Update – A Better Way (Than Sculptra) to Enhance Temples is Using Cannulas and Refyne
A couple years ago, I wrote a blog that stated deep injections along the periostium using Sculptra were the best way to enhance temples suffering from volume loss. I would like to update everyone to a newer technique I have perfected that gives better results.
Although the Sculptra temple injections are safe and long lasting, there were deficiencies:
- Multiple treatments were required – 3 or more
- Results take weeks or months to occur
- Final results still showed volume loss in the temporal fusion line and supraorbital area
- Significant volumes of Sculptra were required
- Needle injections inherently lead to more bruising than cannulas
The temporal fossae is a very large space and when Sculptra is injected in this area, there is tremendous spread of the product due to its watery consistency. In addition, the deep temporal fascia is a thick and unyielding tissue plane that resists lateral movement from filler placed deeply.
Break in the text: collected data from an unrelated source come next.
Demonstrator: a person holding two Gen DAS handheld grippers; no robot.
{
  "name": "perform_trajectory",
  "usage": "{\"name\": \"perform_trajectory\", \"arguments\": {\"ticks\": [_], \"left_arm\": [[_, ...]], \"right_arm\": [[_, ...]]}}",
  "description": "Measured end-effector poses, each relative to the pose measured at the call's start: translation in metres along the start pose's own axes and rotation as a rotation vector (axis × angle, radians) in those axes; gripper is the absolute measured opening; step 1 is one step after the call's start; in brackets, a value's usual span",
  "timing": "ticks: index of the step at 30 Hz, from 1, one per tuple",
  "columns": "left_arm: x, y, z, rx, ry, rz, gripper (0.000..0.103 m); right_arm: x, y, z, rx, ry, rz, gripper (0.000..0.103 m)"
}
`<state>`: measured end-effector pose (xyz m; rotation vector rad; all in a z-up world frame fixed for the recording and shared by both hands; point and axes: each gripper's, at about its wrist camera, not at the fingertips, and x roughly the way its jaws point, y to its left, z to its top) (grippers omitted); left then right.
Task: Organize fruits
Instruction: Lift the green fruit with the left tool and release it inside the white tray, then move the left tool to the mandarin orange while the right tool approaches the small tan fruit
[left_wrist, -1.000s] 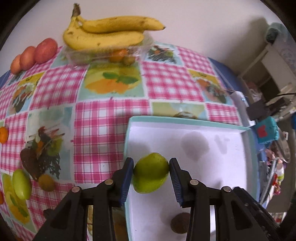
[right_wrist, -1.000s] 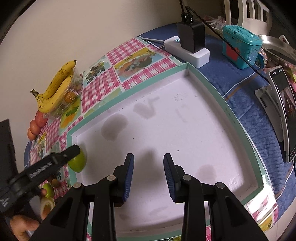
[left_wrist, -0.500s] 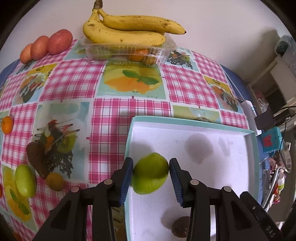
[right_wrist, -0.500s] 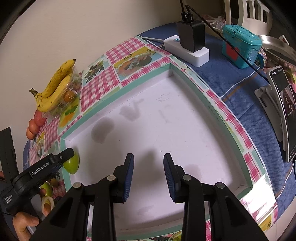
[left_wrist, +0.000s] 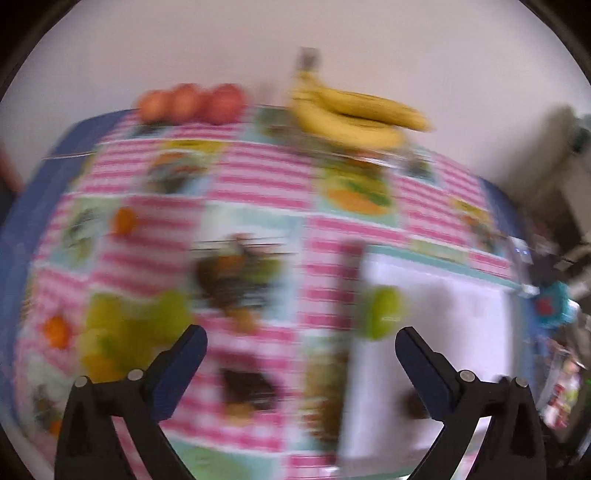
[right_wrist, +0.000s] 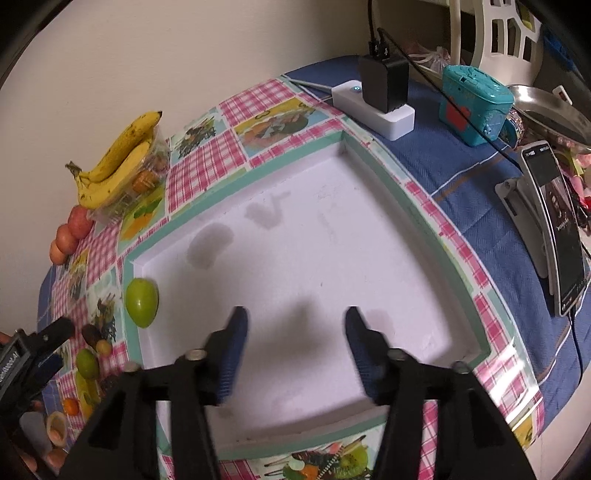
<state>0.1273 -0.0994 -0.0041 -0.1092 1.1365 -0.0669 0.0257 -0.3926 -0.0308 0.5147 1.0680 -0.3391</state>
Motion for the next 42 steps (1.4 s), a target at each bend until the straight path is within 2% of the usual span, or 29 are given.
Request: {"name": "perform_trajectory", "arguments": {"ticks": [2,4,9,13,17,28,34,42], "left_arm": [[-0.004,0.026,-0.004,-0.035,-0.005,0.064,0.103],[-0.012,0.055,-0.01,-0.085,-0.024,0.092,0.103],[-0.022,0.104,-0.029,-0.17,-0.041,0.123,0.103],[-0.029,0.132,-0.043,-0.206,-0.07,0.137,0.103],[-0.028,0.155,-0.051,-0.235,-0.042,0.154,0.103],[-0.025,0.177,-0.035,-0.274,-0.065,0.061,0.103],[-0.021,0.19,-0.029,-0.305,-0.076,0.057,0.103],[-0.025,0.22,-0.026,-0.389,-0.102,0.003,0.103]], "right_arm": [[0.002,0.003,-0.005,-0.016,0.011,0.001,0.063],[0.001,0.008,-0.011,-0.041,0.011,-0.008,0.079],[-0.001,0.023,-0.026,-0.108,-0.016,-0.006,0.089],[-0.005,0.038,-0.036,-0.165,-0.059,0.013,0.09],[-0.005,0.05,-0.043,-0.203,-0.092,0.008,0.09],[0.009,0.059,-0.049,-0.2,-0.086,0.04,0.09],[0.014,0.063,-0.052,-0.192,-0.062,0.069,0.09],[0.001,0.099,-0.056,-0.282,-0.123,0.154,0.09]]}}
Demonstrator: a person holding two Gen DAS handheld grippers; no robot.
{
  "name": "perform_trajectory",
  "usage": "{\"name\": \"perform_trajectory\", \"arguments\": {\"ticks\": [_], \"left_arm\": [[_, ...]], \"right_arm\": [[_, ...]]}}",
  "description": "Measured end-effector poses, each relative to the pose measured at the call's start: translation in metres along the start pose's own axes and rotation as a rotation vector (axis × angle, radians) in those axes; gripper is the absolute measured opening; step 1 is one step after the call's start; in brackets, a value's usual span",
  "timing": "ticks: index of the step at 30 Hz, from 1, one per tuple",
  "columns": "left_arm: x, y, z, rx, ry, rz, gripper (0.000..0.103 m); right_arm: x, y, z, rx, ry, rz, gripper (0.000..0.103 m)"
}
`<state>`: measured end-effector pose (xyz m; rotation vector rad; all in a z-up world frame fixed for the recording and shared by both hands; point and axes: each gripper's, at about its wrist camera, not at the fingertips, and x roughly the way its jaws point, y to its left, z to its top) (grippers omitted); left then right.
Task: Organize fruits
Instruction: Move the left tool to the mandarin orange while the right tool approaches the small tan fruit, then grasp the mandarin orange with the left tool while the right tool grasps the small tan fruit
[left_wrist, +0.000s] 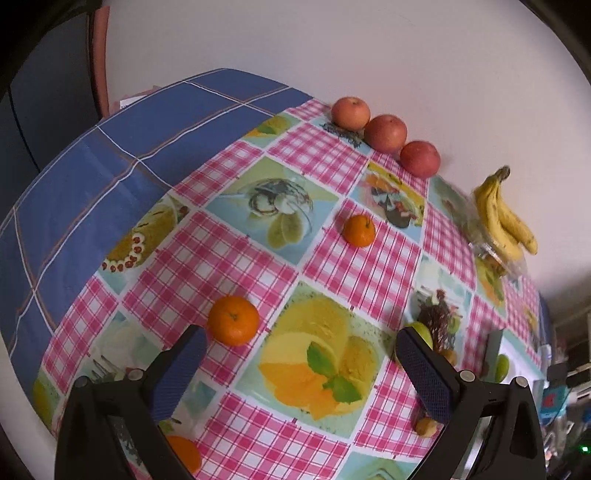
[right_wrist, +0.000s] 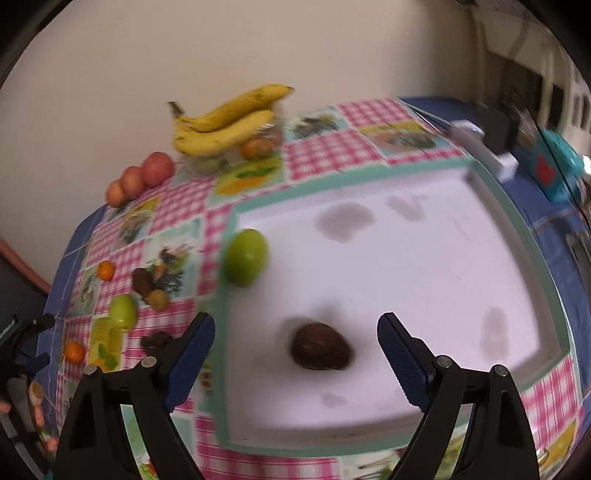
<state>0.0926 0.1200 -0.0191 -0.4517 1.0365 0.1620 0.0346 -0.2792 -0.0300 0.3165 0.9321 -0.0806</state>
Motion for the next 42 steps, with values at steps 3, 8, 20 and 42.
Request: {"name": "perform_trajectory", "arguments": {"ticks": [3,8,20,42], "left_arm": [[-0.009,0.006,0.007,0.005,-0.035,-0.009,0.103],[-0.027,0.021,0.018,-0.018,-0.123,0.007,0.103],[-0.033,0.029,0.026,0.025,-0.157,0.003,0.102],[0.041,0.042,0.005,0.03,0.081,0.059,0.05]], "right_arm": [[-0.002,0.02,0.001,-0.042,-0.018,0.032,0.09],[-0.003,0.055,0.003,-0.11,-0.037,0.082,0.09],[0.011,0.117,-0.012,-0.195,0.019,0.151,0.09],[0.067,0.13,-0.053,-0.176,0.275,0.105,0.045]]}}
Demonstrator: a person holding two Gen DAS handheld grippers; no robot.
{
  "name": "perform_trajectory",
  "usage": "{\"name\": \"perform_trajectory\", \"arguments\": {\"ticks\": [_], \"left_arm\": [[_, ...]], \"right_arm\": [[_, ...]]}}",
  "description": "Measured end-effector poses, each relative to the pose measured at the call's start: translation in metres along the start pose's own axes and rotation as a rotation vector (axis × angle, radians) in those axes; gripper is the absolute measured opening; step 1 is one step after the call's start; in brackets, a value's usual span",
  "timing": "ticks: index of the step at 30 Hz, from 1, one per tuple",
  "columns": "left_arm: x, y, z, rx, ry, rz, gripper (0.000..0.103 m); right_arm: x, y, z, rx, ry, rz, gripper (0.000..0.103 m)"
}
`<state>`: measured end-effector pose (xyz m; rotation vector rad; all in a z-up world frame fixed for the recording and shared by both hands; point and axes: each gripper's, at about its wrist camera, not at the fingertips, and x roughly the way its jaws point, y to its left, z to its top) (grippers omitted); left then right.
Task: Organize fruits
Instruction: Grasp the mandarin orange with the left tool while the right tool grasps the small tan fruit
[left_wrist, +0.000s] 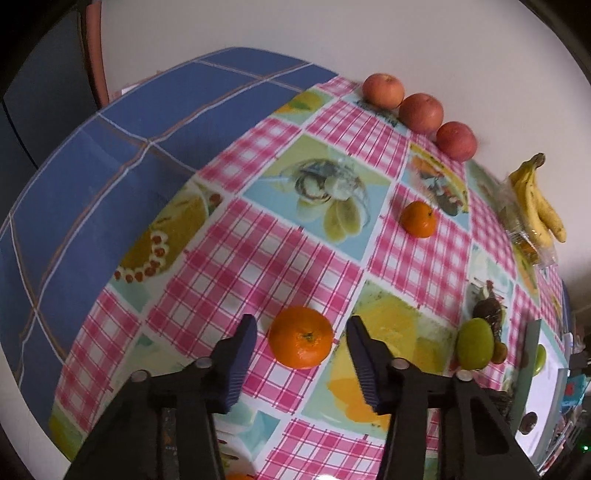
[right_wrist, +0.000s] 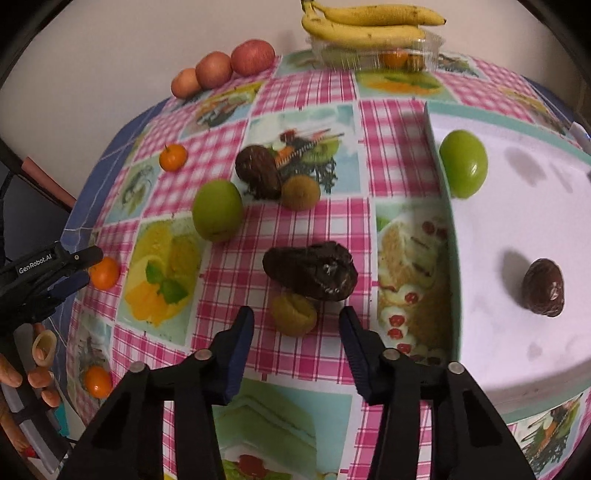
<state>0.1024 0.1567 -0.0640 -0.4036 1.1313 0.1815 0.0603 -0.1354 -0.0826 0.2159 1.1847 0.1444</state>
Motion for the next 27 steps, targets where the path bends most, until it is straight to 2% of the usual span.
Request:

My current preference for volumizing the temples uses large (23g) cannulas and a diluted HA (Refyne) dermal filler. I use large cannulas because they are safer than the smaller cannulas and needles for preventing vascular occlusion. I have found that the larger cannulas navigate the numerous veins in the temples well with minimal discomfort. My entry point is the zygomatic arch, about 1 cm posterior to the brow. The plane of injection is between the superficial temporal fascia and the deep temporal fascia. This is the exact area where the temporal fat pad is situated and where fat loss occurs. Surrounding areas such as the superior orbital rim, supraorbital area, forehead, and hairline can all be injected from the temporal approach. By diluting the Restylane Refyne with 1cc of saline and 1cc of lidocaine 1%, the thinner product is able to distribute very evenly throughout the plane of injection. Refyne’s high tissue integration and low swelling properties makes this the optimal filler for this area. I have found that a total of 1-2 syringes of the filler is needed to achieve correction in most patients. Massaging at the time of injection and periodically afterwards by the patient will give the smoothest results. A follow up in 3 weeks is typically made to make final touch ups if needed.
Techniques must constantly be re-evaluated and refined to achieve the optimal and safest results for our patients.